2.3. Special Inner Product and the Gram–Schmidt Process

Let A be a positive definite symmetric

n \times n

matrix. Define a special inner product

(x, y)

by

(x, y) = x^{*} A y,

where x and y are column vectors.

Let

u_{1}^{*} = (1, 0, \dots, 0), u_{2}^{*} = (0, 1, 0, \dots, 0) and u_{n}^{*} = (0, 0, \dots, 0, 1) .

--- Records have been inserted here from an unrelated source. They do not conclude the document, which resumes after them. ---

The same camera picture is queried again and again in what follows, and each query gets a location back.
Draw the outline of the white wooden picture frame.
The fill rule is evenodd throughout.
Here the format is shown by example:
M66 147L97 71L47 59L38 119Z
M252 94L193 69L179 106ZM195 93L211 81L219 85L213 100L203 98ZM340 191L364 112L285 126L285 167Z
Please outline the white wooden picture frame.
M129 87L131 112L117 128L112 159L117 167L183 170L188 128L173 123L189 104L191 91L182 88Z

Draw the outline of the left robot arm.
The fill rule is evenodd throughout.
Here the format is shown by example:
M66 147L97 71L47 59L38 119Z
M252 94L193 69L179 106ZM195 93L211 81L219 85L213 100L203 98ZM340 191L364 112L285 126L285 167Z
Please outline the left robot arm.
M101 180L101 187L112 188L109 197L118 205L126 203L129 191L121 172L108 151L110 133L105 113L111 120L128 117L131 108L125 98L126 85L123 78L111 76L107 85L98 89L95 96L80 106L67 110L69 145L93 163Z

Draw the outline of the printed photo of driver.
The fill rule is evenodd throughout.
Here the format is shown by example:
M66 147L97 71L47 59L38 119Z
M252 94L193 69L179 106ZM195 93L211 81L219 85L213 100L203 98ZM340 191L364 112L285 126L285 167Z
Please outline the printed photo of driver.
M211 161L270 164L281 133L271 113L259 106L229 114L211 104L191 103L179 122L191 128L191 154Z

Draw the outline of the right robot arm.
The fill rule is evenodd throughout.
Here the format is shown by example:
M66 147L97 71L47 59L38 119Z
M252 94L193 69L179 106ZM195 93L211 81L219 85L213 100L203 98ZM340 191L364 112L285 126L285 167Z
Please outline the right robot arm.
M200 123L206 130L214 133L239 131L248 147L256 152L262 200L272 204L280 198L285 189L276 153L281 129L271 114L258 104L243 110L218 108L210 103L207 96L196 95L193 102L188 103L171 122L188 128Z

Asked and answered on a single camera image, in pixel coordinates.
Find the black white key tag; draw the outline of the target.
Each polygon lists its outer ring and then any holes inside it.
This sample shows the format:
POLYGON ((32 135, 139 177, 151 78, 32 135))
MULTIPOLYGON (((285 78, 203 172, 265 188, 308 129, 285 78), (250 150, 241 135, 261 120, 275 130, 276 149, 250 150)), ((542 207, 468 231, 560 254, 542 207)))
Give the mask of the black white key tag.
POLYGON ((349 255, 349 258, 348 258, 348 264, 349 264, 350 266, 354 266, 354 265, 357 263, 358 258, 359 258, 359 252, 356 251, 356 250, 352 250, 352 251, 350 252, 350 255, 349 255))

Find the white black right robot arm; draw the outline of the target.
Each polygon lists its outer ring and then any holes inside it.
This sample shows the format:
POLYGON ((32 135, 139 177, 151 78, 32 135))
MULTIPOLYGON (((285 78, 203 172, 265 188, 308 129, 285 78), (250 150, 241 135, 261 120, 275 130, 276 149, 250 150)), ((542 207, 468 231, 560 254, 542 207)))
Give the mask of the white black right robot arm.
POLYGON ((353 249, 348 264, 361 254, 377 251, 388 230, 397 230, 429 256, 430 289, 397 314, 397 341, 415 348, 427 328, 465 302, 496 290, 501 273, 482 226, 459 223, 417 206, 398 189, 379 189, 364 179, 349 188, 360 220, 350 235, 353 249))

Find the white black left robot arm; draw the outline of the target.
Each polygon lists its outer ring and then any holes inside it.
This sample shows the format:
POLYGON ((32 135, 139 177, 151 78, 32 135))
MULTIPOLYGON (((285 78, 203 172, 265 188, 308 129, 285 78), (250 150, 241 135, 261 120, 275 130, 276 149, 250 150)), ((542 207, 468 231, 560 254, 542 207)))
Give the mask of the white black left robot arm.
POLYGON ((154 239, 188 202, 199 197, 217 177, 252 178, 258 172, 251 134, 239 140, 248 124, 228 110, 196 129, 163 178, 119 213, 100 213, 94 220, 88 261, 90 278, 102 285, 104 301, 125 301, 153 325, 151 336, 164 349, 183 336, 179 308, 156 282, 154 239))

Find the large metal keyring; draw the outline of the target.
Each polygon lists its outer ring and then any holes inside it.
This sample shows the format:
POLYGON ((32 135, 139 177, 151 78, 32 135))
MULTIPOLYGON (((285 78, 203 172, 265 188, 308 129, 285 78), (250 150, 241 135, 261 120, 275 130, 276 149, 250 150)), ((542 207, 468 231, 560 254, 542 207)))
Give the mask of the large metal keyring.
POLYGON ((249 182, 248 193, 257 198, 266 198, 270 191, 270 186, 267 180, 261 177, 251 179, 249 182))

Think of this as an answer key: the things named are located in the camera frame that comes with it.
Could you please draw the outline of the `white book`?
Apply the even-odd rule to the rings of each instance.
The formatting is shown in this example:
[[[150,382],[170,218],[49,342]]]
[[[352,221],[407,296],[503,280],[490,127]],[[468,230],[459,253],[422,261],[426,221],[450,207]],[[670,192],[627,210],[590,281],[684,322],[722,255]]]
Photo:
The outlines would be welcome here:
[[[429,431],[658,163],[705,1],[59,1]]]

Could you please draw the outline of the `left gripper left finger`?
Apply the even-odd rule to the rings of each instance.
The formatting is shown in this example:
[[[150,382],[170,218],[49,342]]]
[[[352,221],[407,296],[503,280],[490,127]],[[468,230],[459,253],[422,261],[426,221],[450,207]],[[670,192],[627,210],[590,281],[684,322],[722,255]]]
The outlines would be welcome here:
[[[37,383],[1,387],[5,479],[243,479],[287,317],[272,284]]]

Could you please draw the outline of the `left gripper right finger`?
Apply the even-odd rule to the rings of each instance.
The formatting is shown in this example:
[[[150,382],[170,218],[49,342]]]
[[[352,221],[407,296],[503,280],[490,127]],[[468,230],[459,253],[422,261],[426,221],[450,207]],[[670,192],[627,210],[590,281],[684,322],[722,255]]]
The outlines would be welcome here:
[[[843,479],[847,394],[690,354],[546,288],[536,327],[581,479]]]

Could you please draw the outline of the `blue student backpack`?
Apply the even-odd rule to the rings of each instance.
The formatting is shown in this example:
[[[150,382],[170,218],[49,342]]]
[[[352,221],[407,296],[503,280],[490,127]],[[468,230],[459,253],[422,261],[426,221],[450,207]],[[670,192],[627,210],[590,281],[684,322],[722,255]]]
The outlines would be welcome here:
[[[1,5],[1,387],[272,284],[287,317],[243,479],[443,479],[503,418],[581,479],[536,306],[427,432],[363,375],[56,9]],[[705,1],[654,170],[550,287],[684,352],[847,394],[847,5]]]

Then, using the special inner product above, we apply the Gram–Schmidt process to the linearly independent vectors

u_{1}, u_{2}, \dots, u_{n}

to obtain a set of mutually A-orthogonal vectors

p_{1}, p_{2}, \dots, p_{n}

, where the property of A-orthogonality is relative to the special inner product as performed by Hestenes and Stieffel [5] on p. 425.

3. Results

A brief description of the CG method is given below using a quadratic function:

F (x) = \frac{1}{2} x^{*} A x - k^{*} x + c .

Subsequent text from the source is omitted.